Tidak adanya kejelasan tentang praktik kefarmasiaan. Karena tidak jelasnya praktik kefarmasian ranah kerja farmasi sampai saat ini sering sekali adanya penyalahgunaan praktik kefarmasian. Sehingga farmasis butuh payung hukum yang kuat berupa UU Kefarmasian
- Jika RUU sudah disahkan, akankah ada peraturan lain yang saling tumpang tindih?
Jika RUU yang disahkan nantinya tumpang tindih dengan peraturan dibawahnya, maka peraturan dibawahnya tidak sah.
- Apa saja tuntutan yang ditolak di PMK dan yang didesak untuk disahkan di RUU?
Tuntutan yang ditolak pada PMK tahun 2020 yaitu perubahan tenaga kefarmasian dari medis menjadi non-medis.
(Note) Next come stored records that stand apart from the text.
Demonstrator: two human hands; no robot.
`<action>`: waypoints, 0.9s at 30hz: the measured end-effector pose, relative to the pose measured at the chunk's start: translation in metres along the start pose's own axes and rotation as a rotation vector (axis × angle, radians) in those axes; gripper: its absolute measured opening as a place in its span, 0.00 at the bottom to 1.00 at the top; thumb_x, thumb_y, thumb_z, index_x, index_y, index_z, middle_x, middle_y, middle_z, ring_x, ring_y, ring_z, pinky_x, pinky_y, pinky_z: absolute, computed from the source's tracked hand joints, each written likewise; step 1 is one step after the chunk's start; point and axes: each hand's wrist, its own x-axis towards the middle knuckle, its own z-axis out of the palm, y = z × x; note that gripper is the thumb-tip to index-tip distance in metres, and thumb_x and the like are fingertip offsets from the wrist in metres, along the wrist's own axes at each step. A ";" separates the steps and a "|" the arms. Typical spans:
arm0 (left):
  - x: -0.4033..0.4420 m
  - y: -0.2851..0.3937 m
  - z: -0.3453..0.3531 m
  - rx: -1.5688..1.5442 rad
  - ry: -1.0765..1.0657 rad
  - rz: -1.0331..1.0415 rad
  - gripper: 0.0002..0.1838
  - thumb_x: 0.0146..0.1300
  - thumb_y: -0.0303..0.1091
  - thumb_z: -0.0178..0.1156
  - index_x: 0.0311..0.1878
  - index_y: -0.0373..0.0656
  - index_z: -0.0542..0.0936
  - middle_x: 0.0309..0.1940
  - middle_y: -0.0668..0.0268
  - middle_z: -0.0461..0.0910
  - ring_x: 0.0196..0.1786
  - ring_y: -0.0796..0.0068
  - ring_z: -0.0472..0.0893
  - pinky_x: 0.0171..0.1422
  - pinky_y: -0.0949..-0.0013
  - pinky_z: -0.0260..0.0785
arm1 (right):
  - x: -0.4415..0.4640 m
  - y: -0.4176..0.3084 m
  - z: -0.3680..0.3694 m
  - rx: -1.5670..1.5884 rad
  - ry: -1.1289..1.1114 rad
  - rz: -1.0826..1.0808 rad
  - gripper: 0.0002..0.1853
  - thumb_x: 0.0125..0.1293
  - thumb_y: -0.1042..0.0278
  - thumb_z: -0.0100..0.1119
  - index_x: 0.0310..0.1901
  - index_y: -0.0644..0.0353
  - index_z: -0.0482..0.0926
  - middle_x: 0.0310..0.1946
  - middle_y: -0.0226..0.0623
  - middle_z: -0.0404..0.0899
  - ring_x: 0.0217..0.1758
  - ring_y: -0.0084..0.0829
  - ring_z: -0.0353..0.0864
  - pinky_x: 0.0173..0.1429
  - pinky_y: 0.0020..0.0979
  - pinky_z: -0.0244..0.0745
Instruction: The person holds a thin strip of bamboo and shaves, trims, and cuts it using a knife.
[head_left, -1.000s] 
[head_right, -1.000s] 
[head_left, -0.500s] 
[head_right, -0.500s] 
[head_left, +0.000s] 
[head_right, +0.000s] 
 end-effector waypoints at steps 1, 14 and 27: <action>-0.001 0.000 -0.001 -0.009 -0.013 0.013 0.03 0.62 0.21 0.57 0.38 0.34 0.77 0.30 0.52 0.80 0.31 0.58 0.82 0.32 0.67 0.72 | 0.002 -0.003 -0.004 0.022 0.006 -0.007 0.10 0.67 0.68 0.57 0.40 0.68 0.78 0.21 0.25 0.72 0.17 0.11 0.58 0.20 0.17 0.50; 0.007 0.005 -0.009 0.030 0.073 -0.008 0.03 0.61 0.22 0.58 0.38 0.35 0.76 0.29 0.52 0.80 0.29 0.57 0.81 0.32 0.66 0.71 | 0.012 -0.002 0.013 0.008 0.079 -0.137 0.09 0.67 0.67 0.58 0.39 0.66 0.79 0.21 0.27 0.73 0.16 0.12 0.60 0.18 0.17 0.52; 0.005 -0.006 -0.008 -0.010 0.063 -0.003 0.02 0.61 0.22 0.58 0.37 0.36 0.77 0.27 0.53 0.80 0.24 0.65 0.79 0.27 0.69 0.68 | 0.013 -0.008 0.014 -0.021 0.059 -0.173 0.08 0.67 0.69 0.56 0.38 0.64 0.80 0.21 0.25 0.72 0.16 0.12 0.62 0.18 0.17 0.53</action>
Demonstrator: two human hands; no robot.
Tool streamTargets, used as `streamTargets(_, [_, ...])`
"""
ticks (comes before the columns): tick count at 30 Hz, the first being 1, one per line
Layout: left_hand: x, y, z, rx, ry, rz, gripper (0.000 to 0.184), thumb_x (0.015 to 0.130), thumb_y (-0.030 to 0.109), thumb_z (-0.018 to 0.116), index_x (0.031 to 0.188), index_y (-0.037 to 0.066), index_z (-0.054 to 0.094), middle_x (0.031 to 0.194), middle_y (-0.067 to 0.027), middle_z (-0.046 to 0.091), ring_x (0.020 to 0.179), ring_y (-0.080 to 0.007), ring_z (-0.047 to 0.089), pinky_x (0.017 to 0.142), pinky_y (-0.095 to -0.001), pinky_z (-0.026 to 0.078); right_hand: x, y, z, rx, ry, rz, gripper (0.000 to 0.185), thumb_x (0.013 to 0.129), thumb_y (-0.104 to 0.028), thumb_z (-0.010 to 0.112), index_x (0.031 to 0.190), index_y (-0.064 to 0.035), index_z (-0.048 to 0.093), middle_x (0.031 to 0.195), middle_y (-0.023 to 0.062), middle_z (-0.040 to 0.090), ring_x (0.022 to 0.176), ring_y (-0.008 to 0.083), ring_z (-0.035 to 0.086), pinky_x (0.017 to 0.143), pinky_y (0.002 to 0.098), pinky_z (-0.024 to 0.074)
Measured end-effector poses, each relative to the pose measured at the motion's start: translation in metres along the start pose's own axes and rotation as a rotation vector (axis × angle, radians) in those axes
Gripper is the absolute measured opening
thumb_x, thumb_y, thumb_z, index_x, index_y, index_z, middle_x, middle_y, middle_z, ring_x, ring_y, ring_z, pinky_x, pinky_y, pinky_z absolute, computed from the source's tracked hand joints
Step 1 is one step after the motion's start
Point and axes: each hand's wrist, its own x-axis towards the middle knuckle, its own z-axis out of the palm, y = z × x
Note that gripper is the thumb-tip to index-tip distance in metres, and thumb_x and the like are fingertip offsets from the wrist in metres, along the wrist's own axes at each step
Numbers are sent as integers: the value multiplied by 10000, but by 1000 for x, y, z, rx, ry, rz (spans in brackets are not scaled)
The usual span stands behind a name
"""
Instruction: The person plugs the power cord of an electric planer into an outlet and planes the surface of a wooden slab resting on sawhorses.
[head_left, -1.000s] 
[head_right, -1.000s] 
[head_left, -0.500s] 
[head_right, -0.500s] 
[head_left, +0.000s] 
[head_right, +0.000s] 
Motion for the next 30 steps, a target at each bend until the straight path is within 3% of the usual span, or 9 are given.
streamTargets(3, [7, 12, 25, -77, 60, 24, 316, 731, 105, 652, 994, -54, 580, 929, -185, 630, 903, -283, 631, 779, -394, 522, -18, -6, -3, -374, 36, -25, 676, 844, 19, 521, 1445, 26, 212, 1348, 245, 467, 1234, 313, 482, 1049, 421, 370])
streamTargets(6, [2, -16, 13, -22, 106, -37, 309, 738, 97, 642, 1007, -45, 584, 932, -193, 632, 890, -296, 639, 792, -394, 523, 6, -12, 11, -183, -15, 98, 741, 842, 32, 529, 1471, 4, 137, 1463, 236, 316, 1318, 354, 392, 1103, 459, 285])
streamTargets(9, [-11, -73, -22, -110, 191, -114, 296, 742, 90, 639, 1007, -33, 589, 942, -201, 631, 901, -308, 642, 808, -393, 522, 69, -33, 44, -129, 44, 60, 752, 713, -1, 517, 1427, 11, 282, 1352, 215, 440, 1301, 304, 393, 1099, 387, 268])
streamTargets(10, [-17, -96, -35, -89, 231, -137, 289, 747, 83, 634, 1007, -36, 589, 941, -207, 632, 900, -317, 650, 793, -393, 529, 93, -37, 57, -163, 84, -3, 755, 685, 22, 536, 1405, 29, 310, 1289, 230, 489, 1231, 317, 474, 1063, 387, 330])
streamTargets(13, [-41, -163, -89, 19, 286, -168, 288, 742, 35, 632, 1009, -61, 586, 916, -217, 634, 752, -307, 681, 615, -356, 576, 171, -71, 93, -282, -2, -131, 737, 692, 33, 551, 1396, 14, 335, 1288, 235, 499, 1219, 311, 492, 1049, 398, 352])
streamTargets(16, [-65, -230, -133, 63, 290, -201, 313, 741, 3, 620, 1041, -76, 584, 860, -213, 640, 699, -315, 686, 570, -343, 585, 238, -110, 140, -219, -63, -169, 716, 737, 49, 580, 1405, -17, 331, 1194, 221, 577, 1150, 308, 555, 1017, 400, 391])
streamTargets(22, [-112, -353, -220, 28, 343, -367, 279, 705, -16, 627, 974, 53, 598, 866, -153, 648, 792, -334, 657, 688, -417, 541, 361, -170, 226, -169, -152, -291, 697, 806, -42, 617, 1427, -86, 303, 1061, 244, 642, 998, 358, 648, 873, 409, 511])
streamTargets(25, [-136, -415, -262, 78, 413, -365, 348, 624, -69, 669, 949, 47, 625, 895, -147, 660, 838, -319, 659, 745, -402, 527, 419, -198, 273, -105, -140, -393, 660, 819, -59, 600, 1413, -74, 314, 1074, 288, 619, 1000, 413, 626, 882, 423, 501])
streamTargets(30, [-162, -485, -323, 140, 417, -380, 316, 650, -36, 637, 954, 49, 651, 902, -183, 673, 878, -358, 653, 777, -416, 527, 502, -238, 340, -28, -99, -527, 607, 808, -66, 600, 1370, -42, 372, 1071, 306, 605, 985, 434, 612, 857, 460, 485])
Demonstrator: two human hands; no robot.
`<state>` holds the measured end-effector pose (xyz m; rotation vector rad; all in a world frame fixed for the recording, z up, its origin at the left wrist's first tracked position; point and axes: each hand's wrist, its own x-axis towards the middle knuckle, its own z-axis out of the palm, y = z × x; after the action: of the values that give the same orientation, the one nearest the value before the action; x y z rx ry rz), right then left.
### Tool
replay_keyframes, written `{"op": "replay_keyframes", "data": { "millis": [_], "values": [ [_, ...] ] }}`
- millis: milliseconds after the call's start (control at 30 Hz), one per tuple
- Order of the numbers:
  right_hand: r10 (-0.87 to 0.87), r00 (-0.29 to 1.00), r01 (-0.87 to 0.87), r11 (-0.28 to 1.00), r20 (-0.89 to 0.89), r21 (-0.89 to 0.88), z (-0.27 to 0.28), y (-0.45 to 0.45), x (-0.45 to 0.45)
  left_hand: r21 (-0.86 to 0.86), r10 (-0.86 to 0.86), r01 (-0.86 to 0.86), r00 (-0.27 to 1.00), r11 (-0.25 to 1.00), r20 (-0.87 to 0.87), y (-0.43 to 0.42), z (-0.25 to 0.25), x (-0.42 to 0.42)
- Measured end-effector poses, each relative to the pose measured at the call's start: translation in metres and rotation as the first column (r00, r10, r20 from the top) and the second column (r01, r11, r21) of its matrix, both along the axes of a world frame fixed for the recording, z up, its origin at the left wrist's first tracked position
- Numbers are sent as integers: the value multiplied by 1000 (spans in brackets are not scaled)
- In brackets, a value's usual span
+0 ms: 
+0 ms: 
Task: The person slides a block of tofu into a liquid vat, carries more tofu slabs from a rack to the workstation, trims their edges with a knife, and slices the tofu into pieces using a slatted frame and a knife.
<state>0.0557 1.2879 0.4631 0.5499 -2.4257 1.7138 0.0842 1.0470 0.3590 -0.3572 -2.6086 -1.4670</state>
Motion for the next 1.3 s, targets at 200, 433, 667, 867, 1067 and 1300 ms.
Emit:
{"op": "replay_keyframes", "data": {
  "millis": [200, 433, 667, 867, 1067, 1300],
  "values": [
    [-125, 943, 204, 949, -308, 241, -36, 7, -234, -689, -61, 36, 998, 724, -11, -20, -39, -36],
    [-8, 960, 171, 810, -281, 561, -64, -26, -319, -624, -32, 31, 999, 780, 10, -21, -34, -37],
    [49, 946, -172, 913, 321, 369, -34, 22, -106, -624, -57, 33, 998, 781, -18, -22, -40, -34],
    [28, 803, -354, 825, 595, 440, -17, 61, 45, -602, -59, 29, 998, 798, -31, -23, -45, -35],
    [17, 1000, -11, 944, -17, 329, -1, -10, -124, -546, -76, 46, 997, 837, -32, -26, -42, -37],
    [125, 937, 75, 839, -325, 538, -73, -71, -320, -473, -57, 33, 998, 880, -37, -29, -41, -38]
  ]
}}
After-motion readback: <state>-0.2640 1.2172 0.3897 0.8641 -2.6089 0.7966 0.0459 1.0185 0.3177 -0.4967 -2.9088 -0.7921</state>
Adapun yang didesak untuk disahkan diantara lain yang sudah dijelaskan pada UU No 36 thn 2009
- Apa website resmi untuk press rilis tindak lanjut pengawalan RUU Kefarmasian?
Bisa dilihat fanpage instagram ISMAFARSI, dan website farmasetika.com
Kesimpulan
Sebagai mahasiswa seharusnya kita sadar bagaiman gentingnya sekarang profesi yang akan kita jalankan nanti. Adanya PMK No 3 thn 2020 ini jelas sulit diterima, untuk mempertahankan profesi kita, kita perlu mengawal PMK dan RUU ini seperti apa kelanjutannya. Perbedaan dari PMK tahun 2016, 2019, 2020 merupakan kemunduran bagi profesi kita. Semoga kita sadar bagaiman gentingnya profesi kita sekarang. Tidak perlu mengumbar pharmacy not laundry, tidak akan merubah apa apa, yang ada kita akan merendahkan profesi lain. Tolak PMK, Sahkan RUU!! HIDUP FARMASI INDONESIA!!